Algumas coisas que aprendi estudando sobre CAA valem facilmente para quase qualquer coisa na vida. A que eu mais gosto (atualmente, talvez, depois, eu mude…) é a ideia de modelar sem exigir resposta. Ou seja, usar o instrumento de comunicação - tablet ou papel plastificado - para mostrar a Zé o que estou dizendo e o que quero dizer, mas sem esperar que ele responda como eu acho que deve ser.
É difícil, né, gente? Parem aí para pensar. Você está lá manipulando um treco desconfortável - eu acho (provavelmente, porque, como falante, eu não preciso) - e pergunta “o que você quer lanchar hoje?”, sem expectativa de resposta? Ah vá! Frustrante.
Porém, é importante que a gente saiba que o desconforto é democrático e, não raro, em via de mão dupla. Meu filho, que sabe onde ficam as coisas que ele gosta de comer, certamente prefere responder a essa pergunta indo à fruteira e pegando uma pera. Simples, prático, eficaz. Mas não, tem uma chata que quer que ele clique no desenho de uma pera para, só depois, ir buscar a pera. É o famoso “deixa que eu faço” na língua de Zé.
Óbvio que pode ser também incompreensão da pergunta, mas acho que aos 5 anos, Zé está me entendendo muito bem, pelo menos, em relação ao básico do dia a dia. Exemplos: eu peço para ele tirar a fralda, ele tira; eu peço para ele pegar um objeto no chão, ele pega; eu pego no meu umbigo e pergunto onde está o dele e ele me mostra etc.
Na verdade, existem alguns sinais de incompreensão da pergunta que eu já notei em Zé quando uso o comunicador (tablet) de CAA. Porque, no caso da pera, em geral, ele até aponta, ainda que sem paciência. Mas quando a demanda é muita, quando ele não entende o que eu quero, ele sai apertando tudo que é ícone. O igualmente famoso “chutar até acertar”. Quem nunca?

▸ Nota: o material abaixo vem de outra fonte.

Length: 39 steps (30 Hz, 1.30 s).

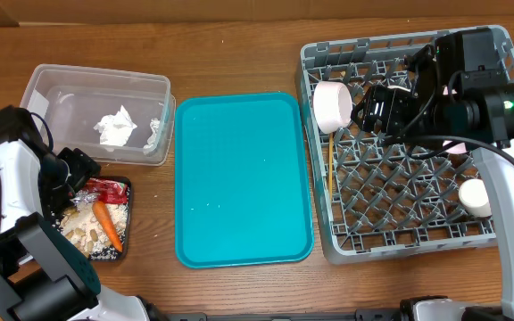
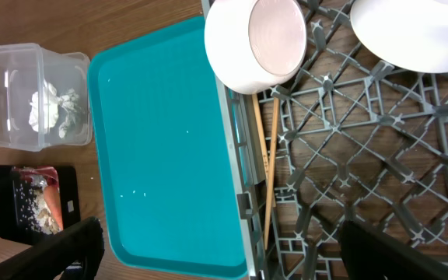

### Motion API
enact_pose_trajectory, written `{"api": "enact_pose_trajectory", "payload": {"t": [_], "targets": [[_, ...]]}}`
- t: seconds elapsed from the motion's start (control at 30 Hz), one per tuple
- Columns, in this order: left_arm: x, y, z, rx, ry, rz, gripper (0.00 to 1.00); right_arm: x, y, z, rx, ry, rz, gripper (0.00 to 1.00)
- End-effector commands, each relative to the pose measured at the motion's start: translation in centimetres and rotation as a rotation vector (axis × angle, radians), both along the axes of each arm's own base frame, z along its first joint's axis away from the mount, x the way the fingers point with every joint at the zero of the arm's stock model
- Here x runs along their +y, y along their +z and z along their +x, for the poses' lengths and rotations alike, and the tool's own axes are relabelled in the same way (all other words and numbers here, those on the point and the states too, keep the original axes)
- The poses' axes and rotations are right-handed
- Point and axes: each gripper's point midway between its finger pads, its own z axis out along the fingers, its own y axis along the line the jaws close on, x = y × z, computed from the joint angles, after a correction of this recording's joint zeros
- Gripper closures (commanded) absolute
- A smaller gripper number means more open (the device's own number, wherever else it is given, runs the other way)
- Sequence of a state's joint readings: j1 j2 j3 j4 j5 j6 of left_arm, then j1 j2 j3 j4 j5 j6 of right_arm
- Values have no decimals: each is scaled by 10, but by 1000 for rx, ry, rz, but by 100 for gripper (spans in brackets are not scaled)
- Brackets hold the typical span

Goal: Sort waste into correct bins and load items into the dishwasher

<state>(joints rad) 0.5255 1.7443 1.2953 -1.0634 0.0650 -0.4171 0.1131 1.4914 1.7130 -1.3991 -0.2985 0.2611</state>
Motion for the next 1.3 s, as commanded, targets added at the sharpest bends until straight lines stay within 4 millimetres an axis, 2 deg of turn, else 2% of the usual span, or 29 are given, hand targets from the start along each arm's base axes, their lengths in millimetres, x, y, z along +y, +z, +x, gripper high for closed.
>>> {"api": "enact_pose_trajectory", "payload": {"t": [0.0,0.13,0.23,0.37,0.53,0.6,0.73,0.77,0.83,0.97,1.27], "targets": [[1,-3,4,-20,-4,15,18,0,5,1,-24,3,-7,0],[26,-6,1,5,16,149,18,0,5,0,-21,3,-7,0],[29,-10,5,-14,28,160,27,0,5,0,-20,3,-7,0],[30,-18,6,-27,30,169,35,0,4,-2,-12,3,-8,0],[30,-31,2,-15,31,176,39,-1,3,-5,3,3,-10,0],[31,-35,2,-10,32,176,46,-1,2,-6,8,3,-11,0],[31,-34,3,-14,32,177,75,-1,1,-9,21,3,-13,0],[30,-33,5,-20,30,169,84,-1,0,-10,25,3,-13,0],[27,-28,8,-28,25,149,96,-2,0,-10,28,3,-13,0],[26,-12,6,-9,24,137,96,-1,1,-10,24,3,-13,0],[28,42,10,2,22,131,96,-1,2,-7,12,3,-11,0]]}}
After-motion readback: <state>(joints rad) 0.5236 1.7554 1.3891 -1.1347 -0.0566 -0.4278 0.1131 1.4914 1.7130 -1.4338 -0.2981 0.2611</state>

Entretanto, voltando à expectativa de resposta - ou, melhor, ao treino para não ter expectativa - o que eu faço, quando ele não corresponde, claro, é indicar uma resposta mostrando a ele. Não tem nada de muito novo aqui em relação ao que professores e professoras fazem todos os dias nas salas de aula: respondem às próprias perguntas porque as bênçãos, também chamadas de alunos(as)(es), permanecem impávidos(as)(es) às provocações daquele ser cansado e mal pago.
Assim é uma mãe na CAA. Quer dizer, esta mãe que vos fala - cansada e não paga (mal paga ainda seria vantagem).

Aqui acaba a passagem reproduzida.